**YOUR INSTRUCTIONS**
Gather the lines from the material that contain "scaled".

**DATASET CONTENT**
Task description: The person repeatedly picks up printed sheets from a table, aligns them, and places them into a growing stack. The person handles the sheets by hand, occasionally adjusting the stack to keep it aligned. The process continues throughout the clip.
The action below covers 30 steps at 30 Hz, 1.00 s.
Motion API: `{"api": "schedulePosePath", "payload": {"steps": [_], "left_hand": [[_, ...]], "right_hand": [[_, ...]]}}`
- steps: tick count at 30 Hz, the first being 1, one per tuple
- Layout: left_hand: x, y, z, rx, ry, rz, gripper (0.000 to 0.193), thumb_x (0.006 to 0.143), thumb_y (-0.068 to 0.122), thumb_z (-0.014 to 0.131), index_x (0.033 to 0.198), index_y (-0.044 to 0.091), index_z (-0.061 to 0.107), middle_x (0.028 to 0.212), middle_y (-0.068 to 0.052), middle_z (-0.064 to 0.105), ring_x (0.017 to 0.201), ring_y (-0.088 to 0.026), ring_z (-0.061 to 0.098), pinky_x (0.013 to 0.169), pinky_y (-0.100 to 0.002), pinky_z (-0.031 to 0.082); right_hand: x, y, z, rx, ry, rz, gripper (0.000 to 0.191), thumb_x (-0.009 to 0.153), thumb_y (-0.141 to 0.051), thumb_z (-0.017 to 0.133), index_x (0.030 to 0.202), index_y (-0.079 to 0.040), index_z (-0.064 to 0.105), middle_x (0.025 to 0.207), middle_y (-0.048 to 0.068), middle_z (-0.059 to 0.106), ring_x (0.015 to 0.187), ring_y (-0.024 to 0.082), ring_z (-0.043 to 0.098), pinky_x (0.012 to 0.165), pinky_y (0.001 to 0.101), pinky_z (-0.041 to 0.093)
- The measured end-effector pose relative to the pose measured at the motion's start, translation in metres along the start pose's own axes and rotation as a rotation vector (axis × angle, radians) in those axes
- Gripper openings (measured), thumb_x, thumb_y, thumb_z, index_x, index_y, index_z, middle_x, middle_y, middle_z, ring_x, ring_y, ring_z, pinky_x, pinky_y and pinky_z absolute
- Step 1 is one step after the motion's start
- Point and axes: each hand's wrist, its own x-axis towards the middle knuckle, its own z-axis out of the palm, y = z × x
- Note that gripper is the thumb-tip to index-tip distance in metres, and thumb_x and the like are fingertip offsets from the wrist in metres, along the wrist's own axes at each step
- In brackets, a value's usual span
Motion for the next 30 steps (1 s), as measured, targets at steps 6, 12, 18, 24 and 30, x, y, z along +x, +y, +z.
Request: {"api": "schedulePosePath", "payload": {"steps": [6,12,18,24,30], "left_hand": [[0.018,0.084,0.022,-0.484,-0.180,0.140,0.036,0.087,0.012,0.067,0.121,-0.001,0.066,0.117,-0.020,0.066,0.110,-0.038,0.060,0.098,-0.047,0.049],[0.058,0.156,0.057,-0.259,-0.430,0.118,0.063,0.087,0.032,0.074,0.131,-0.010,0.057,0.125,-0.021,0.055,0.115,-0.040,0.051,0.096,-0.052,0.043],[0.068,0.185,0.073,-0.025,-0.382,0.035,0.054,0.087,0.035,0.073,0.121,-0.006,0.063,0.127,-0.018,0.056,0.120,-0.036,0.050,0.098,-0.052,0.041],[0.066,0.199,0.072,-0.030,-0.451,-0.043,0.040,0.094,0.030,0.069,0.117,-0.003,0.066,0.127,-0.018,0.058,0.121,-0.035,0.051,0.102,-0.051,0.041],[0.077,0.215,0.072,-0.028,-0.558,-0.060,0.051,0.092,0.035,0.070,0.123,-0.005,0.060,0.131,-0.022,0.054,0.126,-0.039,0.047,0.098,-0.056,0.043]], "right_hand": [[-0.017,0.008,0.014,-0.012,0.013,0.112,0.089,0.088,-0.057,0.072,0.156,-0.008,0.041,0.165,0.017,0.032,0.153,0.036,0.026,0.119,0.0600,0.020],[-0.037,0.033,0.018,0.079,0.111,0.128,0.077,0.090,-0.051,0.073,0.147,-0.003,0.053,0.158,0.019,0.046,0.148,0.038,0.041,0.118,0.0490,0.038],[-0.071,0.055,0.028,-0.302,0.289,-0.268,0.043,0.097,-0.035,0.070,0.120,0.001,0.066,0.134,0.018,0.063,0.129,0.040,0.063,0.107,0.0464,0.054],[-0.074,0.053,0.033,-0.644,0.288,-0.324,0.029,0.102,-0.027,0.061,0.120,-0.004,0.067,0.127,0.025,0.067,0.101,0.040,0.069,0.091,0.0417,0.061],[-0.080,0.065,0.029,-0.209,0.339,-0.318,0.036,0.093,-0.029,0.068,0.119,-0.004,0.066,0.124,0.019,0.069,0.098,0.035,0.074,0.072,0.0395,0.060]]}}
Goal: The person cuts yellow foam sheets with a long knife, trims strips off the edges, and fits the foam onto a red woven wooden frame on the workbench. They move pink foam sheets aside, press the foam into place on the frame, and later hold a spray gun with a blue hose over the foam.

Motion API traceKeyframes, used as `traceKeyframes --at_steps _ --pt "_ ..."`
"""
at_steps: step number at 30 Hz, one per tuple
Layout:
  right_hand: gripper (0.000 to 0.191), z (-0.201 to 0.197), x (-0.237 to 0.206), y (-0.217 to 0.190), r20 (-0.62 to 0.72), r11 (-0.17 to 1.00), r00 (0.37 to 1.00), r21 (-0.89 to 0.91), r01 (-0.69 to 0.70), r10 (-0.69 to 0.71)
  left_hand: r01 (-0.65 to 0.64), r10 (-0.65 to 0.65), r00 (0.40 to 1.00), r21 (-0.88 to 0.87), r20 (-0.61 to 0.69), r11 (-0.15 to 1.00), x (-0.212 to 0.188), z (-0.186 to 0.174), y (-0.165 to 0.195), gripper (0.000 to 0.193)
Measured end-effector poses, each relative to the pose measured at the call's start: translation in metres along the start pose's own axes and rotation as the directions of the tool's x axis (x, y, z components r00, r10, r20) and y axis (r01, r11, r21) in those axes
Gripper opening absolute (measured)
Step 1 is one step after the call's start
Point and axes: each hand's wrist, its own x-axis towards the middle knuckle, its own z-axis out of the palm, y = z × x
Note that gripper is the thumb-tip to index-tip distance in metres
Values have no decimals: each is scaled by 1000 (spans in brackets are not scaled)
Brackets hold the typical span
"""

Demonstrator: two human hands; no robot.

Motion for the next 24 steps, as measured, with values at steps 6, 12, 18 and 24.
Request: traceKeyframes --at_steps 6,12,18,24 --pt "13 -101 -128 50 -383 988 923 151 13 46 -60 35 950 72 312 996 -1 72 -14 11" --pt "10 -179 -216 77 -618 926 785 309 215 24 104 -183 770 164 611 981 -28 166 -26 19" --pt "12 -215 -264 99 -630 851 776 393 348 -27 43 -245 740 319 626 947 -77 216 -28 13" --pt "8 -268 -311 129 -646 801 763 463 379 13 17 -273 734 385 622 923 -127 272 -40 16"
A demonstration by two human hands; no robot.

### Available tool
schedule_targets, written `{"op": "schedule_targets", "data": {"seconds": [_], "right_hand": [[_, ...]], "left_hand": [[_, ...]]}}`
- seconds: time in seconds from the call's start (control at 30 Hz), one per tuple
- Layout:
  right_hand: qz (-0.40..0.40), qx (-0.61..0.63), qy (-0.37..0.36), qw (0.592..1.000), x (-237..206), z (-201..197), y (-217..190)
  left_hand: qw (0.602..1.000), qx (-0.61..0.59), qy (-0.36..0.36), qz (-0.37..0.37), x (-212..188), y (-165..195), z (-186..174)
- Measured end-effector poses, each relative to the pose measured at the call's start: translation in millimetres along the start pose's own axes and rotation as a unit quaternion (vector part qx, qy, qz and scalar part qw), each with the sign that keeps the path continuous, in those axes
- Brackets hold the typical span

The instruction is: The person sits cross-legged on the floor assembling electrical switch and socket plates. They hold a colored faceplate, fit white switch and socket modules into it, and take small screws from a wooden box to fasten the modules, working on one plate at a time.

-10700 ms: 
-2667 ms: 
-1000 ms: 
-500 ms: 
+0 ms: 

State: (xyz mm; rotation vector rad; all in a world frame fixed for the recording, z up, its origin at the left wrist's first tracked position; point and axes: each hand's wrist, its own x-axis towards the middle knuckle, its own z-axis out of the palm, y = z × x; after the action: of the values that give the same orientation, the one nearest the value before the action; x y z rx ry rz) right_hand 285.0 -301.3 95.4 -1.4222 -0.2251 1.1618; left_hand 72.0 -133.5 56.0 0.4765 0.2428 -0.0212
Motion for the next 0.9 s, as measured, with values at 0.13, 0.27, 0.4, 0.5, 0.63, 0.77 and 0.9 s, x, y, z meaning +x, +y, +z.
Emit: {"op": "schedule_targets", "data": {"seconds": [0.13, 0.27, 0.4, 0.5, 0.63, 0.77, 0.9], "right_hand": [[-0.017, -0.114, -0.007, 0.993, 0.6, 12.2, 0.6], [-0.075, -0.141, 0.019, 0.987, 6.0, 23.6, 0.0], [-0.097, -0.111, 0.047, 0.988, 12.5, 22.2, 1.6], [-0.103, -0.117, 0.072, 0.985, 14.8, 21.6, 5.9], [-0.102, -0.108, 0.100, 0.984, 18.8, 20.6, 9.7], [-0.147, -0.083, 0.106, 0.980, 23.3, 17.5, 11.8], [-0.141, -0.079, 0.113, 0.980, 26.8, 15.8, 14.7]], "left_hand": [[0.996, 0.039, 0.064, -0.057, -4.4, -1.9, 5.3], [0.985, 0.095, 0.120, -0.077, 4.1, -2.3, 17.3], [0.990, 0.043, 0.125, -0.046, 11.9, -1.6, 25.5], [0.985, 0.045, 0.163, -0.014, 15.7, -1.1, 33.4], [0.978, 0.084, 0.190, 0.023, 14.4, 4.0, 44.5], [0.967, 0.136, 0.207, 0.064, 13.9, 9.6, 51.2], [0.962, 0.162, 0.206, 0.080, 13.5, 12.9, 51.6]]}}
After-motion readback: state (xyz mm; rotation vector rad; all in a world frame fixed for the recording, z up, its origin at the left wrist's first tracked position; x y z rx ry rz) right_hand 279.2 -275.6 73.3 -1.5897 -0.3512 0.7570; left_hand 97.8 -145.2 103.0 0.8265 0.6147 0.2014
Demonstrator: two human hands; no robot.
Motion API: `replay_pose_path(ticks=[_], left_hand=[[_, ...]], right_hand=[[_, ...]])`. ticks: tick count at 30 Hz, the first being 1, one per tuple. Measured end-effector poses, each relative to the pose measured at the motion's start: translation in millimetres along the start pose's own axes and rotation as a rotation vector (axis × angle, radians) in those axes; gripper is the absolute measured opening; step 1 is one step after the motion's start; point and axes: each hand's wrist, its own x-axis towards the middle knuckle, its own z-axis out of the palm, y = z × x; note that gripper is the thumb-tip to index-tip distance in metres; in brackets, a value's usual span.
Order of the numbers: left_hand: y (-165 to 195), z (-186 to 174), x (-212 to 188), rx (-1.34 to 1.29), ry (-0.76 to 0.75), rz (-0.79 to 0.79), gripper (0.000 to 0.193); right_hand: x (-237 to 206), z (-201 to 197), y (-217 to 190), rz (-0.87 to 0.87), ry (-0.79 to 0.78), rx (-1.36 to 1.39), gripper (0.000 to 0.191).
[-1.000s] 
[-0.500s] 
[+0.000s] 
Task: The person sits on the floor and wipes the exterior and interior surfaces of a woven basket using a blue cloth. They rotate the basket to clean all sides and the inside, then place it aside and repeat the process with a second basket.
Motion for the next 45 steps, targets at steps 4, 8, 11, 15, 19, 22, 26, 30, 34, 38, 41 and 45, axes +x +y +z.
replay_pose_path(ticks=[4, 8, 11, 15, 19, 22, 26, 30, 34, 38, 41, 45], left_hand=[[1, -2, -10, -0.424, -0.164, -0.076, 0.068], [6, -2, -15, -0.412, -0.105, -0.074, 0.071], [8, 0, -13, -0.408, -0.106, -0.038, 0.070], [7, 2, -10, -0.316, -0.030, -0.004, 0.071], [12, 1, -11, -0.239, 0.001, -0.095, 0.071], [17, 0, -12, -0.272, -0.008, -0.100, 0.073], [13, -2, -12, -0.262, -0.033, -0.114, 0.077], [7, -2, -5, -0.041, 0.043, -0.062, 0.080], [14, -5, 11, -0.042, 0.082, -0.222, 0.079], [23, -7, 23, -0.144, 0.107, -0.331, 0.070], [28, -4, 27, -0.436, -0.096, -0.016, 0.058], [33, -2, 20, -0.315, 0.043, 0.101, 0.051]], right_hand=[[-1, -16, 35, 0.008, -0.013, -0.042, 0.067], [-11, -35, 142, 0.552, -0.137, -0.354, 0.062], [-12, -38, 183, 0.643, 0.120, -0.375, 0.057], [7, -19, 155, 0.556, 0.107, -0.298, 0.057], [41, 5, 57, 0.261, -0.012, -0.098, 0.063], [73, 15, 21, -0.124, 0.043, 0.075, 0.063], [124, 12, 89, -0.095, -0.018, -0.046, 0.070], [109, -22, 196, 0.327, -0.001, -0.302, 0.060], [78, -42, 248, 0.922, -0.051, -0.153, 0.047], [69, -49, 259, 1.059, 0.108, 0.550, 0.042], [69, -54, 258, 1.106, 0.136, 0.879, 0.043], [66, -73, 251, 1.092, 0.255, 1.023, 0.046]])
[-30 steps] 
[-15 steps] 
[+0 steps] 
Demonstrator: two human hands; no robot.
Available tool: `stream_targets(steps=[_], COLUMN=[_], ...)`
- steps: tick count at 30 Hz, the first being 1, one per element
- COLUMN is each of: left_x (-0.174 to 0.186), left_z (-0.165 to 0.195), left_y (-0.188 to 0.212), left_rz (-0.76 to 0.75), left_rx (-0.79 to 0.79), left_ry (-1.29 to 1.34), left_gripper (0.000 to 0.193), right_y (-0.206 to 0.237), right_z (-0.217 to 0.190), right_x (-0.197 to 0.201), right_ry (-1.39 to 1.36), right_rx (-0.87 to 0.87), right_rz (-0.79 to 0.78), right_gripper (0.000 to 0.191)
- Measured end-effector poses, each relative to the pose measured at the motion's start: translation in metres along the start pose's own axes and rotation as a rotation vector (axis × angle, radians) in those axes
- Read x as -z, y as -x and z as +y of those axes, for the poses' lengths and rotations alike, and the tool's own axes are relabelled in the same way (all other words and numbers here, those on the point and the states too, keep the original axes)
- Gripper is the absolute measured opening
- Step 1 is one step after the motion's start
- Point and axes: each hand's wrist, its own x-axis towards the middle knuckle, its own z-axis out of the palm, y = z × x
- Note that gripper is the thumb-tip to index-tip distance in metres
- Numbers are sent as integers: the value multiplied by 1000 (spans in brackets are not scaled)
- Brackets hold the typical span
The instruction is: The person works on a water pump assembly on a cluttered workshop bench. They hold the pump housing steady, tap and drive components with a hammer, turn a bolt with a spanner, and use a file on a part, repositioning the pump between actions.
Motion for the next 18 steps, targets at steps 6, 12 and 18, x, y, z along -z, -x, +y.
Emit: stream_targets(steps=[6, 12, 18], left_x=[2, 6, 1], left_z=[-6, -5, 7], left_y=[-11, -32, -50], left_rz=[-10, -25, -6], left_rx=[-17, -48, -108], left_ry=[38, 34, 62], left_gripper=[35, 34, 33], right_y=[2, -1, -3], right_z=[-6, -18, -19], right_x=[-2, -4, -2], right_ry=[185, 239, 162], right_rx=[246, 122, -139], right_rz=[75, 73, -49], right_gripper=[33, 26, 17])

**FINISHED TASK**
Values have no decimals: each is scaled by 1000 (spans in brackets are not scaled)
- Numbers are sent as integers: the value multiplied by 1000 (spans in brackets are not scaled)

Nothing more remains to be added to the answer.